Sartaj learnt Bridge at university in India. One evening, he and his three friends played bridge all night so that they could have an excuse to skip an exam scheduled the next day. The “addiction” continued as he moved to Australia in 1999 as an IT professional.
Sartaj won his first Australian national (GNOT) in 2002 playing with Bobby Richman. In 2013, he qualified for the Australian team with Paul Marston and they won the Pacific Asia Bridge Federation pairs. Sartaj then started a regular partnership with Tony Nunn. Playing an acol-like, weak no-trump based natural system, Sartaj and Tony represented Australia in international competition in 2004, 2005, 2006, 2007, 2008, 2010, 2011 and 2016. Their biggest achievements included finishing second at the World Transnational Championships in 2011 (losing to an Israeli team subsequently discovered to have a cheating pair), finishing in the top ten in butlers in two Bermuda Bowls (2005,2011), winning the NEC Cup (2011) and the HCL International (2010).

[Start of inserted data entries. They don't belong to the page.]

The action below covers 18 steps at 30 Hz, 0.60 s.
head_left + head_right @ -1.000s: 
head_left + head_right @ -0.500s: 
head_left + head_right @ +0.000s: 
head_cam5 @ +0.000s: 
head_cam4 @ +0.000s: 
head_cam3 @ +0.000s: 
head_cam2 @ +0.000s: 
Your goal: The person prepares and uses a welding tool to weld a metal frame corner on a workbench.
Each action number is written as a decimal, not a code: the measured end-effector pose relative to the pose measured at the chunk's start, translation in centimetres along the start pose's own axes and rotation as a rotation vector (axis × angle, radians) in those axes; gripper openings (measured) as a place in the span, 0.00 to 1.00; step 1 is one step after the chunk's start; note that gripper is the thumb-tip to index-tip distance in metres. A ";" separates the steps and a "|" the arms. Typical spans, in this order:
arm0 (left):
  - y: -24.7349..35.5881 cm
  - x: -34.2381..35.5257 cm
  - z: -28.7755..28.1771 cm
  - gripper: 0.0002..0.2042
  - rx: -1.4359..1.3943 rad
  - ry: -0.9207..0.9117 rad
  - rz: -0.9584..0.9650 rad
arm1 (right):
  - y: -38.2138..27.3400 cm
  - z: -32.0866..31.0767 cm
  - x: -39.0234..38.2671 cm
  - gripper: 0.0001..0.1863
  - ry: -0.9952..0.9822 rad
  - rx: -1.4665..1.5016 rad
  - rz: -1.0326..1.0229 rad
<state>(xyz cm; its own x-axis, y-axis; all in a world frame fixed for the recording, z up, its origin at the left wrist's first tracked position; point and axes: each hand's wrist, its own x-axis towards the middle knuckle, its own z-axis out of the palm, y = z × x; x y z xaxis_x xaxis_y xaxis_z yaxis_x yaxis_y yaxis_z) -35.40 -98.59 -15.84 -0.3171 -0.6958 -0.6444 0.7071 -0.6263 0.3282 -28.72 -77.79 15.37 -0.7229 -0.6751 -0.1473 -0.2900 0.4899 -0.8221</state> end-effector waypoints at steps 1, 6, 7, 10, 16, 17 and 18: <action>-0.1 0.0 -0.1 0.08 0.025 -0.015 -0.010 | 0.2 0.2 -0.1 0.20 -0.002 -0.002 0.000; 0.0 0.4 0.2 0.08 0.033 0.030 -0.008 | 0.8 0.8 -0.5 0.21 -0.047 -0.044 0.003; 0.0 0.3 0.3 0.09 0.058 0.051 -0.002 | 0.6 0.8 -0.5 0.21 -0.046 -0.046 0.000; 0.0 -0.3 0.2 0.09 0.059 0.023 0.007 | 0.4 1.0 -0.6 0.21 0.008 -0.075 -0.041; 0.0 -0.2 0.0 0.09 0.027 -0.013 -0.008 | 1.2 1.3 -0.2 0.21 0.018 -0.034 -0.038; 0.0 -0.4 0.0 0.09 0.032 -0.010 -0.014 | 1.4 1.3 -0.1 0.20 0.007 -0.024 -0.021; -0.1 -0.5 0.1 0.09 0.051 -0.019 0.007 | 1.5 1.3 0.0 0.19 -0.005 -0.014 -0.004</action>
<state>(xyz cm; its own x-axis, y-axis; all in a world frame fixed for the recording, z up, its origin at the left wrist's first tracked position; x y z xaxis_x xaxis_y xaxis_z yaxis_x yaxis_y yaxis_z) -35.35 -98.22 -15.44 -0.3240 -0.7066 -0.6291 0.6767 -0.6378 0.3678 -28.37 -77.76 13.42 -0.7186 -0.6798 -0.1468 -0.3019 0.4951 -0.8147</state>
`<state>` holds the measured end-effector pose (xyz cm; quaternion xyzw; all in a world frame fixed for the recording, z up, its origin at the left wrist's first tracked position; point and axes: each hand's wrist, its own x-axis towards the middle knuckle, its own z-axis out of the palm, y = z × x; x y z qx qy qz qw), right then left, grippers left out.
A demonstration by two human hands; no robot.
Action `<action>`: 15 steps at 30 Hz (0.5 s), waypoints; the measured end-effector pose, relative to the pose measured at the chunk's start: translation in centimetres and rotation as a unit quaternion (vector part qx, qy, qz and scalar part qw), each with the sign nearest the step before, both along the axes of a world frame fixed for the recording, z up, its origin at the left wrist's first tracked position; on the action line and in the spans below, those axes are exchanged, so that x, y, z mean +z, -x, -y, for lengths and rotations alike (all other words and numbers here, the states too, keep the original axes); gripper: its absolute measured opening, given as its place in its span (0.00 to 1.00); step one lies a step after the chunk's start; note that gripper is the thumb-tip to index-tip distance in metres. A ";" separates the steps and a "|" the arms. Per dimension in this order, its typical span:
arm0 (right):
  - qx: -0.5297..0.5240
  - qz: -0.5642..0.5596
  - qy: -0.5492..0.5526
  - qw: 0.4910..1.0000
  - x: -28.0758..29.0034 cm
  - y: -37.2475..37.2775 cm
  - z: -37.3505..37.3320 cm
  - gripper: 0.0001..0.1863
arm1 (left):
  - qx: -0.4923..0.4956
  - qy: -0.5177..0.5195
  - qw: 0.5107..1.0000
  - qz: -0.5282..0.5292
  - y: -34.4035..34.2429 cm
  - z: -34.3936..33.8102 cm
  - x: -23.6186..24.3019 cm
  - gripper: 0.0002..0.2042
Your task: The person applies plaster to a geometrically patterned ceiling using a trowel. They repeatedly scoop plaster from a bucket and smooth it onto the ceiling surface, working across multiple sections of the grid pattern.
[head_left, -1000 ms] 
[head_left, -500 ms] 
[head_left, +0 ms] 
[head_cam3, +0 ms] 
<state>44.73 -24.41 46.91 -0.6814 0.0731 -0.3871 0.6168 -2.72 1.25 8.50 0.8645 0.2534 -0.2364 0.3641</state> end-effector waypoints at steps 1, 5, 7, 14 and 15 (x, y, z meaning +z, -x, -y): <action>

From about 2012, Sartaj started playing some times with Peter Gill at the American nationals and they finished in high positions (4th,5th,6th) in three different Reisinger Board-A-Match Teams. They play regularly together now and have qualified to represent Australia at the 2019 and 2020 playoffs. They prefer a strong club based system inspired by the approach of Meckstroth-Rodwell. The style involves an active approach of aggressive opening bids and overcalls, with the goal of bidding many games and being conservative in slam auctions. Sartaj and Peter’s best result on the international stage was 2nd place at the 2019 Yeh Cup Pairs.
In 2016, Sartaj won the IBPA award for the best bridge book of the year for his book “Battling the Best”. In 2020, Sartaj won the IBPA award for the best played hand of the year.
Sartaj’s work life comprises of driving a medical development in Goulburn with his wife, Sophie Ashton. He is also a director and chair of the audit and risk committee of an ASX listed education business. Sartaj and Sophie have two young daughters. Apart from work, Bridge and family life, Sartaj has a keen interest in playing and watching the games of chess and squash.
Sartaj’s philosophy for winning bridge focusses more on attitude (concentration is everything, getting the most out of yourself and your partner is the key) than on bidding system (system triumphs are rare, forgets are expensive). He believes that bridge players serious about improving their game should stop focussing on giving their partners free bridge lessons and stop hoping their bidding system will win them bundles of points. Instead, players should take a long hard look at themselves and try to get to the bottom of why their own mistakes occur, and subsequently try to minimize those occasions. Sartaj aspires to this approach himself, but knows full well how hard this path is.